Frank UreñaPhD · MD Candidate

Research

Molecular science in service of patients.

It started with preclinical models. As a pathology technician and then a CRO researcher, I learned how disease looks at the cellular level before I understood why. That gap between observation and mechanism became the engine of everything that followed.

My doctoral work on miR-15a/16 regulation of T-cell proliferation gave me the first answer: microRNAs are rheostats, not switches — and the signaling cascades they control (MEK1–ERK1/2–Elk1) are the same ones that fail in autoimmunity, exhaustion, and cancer immune evasion. The Nature Biomedical Engineering paper on biomaterial vaccines followed the same logic in reverse: instead of studying how the immune system fails, design a material that teaches it to succeed.

The Harvard / MGH postdoc extended that thread into the tumor microenvironment — how cancer-associated fibroblasts remodel the immune landscape in pancreatic cancer, and how alveolar type 2 organoids can become patient-specific platforms for testing immune hypotheses. Medical school is not a departure from this arc. It is the deliberate acquisition of the clinical context that makes the science honest.

Focus Areas

Three research pillars

T-Cell Biology & Immunoengineering

Investigating how microRNAs and signaling cascades — particularly the miR-15a/16–MEK1–ERK1/2–Elk1 axis — govern T-cell activation and proliferative capacity, with implications for autoimmunity, oncology, and post-surgical immune regulation.

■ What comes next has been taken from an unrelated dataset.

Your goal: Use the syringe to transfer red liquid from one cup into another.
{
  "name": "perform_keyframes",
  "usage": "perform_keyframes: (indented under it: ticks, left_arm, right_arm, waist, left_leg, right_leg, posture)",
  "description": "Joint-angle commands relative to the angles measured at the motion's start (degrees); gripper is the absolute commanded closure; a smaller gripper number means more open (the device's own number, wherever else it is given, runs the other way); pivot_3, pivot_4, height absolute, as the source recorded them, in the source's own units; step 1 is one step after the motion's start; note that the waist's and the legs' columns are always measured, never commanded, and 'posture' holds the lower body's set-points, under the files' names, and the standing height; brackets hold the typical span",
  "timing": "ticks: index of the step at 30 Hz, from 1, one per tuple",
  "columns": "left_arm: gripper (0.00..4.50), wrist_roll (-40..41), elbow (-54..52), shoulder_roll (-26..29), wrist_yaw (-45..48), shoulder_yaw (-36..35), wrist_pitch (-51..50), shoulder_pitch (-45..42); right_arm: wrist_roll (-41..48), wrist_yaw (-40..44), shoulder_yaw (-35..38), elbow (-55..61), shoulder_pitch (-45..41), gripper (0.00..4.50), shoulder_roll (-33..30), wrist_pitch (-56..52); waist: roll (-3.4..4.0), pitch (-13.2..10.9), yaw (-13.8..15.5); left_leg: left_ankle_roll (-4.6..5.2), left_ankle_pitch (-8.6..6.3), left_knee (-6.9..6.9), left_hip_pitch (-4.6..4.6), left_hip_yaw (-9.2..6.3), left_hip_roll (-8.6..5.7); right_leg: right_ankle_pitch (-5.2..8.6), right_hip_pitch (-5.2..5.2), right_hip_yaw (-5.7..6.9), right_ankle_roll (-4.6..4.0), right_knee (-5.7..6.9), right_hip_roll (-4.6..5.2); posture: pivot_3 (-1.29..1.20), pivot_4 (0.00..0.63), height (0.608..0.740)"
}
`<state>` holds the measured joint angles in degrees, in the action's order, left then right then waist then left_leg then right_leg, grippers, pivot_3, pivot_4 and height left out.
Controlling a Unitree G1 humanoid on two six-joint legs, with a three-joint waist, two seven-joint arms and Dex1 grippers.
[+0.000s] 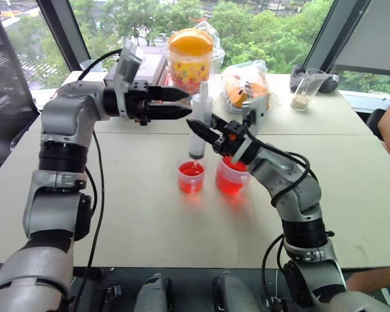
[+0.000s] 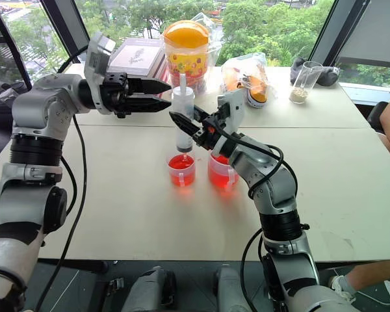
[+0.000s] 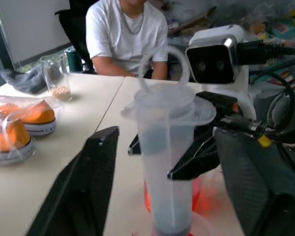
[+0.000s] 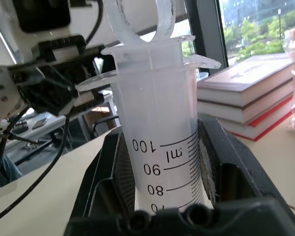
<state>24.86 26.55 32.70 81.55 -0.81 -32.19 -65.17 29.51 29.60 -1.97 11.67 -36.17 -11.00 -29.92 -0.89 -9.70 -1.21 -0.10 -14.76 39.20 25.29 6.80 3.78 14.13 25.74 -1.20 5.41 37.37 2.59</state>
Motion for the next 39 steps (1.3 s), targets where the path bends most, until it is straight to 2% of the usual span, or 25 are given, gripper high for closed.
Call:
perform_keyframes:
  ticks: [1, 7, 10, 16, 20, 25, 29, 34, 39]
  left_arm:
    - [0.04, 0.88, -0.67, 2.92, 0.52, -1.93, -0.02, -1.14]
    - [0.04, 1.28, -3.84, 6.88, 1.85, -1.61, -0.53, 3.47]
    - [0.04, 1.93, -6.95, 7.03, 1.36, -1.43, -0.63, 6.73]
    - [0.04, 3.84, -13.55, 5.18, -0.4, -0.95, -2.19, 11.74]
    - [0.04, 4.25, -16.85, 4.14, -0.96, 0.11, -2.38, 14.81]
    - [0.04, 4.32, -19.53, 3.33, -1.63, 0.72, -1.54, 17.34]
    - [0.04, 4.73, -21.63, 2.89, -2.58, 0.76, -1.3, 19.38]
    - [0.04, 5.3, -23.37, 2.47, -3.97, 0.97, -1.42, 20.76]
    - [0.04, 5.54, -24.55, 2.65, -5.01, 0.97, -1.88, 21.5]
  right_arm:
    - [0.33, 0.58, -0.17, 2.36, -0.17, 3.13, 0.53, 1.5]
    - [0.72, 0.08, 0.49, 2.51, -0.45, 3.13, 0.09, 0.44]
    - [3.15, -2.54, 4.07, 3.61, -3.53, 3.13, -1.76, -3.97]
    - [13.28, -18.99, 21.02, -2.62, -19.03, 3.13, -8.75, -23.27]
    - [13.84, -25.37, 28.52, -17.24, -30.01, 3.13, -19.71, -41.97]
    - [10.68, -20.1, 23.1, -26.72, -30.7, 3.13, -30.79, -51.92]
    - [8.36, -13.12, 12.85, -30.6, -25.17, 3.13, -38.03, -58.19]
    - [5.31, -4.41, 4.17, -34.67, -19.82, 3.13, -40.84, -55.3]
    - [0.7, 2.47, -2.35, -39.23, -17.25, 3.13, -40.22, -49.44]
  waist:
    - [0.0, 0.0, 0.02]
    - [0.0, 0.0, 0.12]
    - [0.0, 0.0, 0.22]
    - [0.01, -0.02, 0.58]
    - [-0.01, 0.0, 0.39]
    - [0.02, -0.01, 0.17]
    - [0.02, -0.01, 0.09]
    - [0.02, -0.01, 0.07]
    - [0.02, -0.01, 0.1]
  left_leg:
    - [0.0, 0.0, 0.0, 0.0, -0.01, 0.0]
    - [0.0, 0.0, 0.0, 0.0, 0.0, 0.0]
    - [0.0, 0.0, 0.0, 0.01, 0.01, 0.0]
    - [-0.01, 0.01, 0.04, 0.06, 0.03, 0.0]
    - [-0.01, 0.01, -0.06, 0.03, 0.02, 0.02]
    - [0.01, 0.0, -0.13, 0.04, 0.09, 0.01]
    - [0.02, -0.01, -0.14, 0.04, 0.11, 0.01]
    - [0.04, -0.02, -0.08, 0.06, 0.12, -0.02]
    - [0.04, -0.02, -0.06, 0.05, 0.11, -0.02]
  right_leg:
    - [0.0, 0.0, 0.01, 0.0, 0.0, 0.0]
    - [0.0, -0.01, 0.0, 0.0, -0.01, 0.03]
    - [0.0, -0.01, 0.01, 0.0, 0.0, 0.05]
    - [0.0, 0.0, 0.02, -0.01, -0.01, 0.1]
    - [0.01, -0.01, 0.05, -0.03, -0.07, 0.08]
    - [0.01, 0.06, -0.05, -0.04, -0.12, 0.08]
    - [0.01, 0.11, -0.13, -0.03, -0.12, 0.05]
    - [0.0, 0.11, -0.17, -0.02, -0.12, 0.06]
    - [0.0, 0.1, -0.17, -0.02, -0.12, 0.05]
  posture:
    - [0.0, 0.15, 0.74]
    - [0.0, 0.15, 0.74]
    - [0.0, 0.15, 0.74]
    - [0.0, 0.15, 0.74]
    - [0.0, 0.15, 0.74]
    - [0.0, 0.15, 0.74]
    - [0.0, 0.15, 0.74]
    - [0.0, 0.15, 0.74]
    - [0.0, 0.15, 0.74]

Biomaterial & Organoid Platforms

Designing immune-instructive biomaterials and patient-derived organoid systems that recapitulate disease microenvironments — bridging bench discoveries to testable therapeutic hypotheses.

Translational Immunology

Connecting molecular-level discoveries in immune signaling to measurable clinical outcomes — spanning oncology, infectious disease, and chronic inflammatory conditions.


Research approach

What question drives you?

How do T cells decide between activation, exhaustion, and tolerance — and can we learn to tip that decision in a patient's favor? My doctoral work on miR-15a/16 regulation of T-cell proliferation is one answer. I expect the full answer will span multiple diseases and a career.

What is your translational model?

Discovery at the molecular level (miRNA regulation, signaling cascades, single-cell approaches) → organoid and animal validation → clinical hypotheses testable in human cohorts. A finding earns its place only when it could change what a physician offers a patient.

What is next?

I am in medical school deliberately — to earn the clinical context that makes translational science honest. I have not committed to a specialty, and I intend to let the clinical exposure guide that decision. Whatever field I choose will have a research arm.

Publications

Representative work

Nature Biomed Eng · 2022 · 62 citations

Biomaterial vaccines capturing pathogen-associated molecular patterns protect against bacterial infections and septic shock.

J Biol Chem · 2022 · 18 citations

T-cell activation decreases miRNA-15a/16 levels to promote MEK1–ERK1/2–Elk1 signaling and proliferative capacity.

J Leukoc Biol · 2022 · 11 citations

Selenoprotein I deficiency in T cells promotes differentiation into tolerant phenotypes while decreasing Th17 pathology.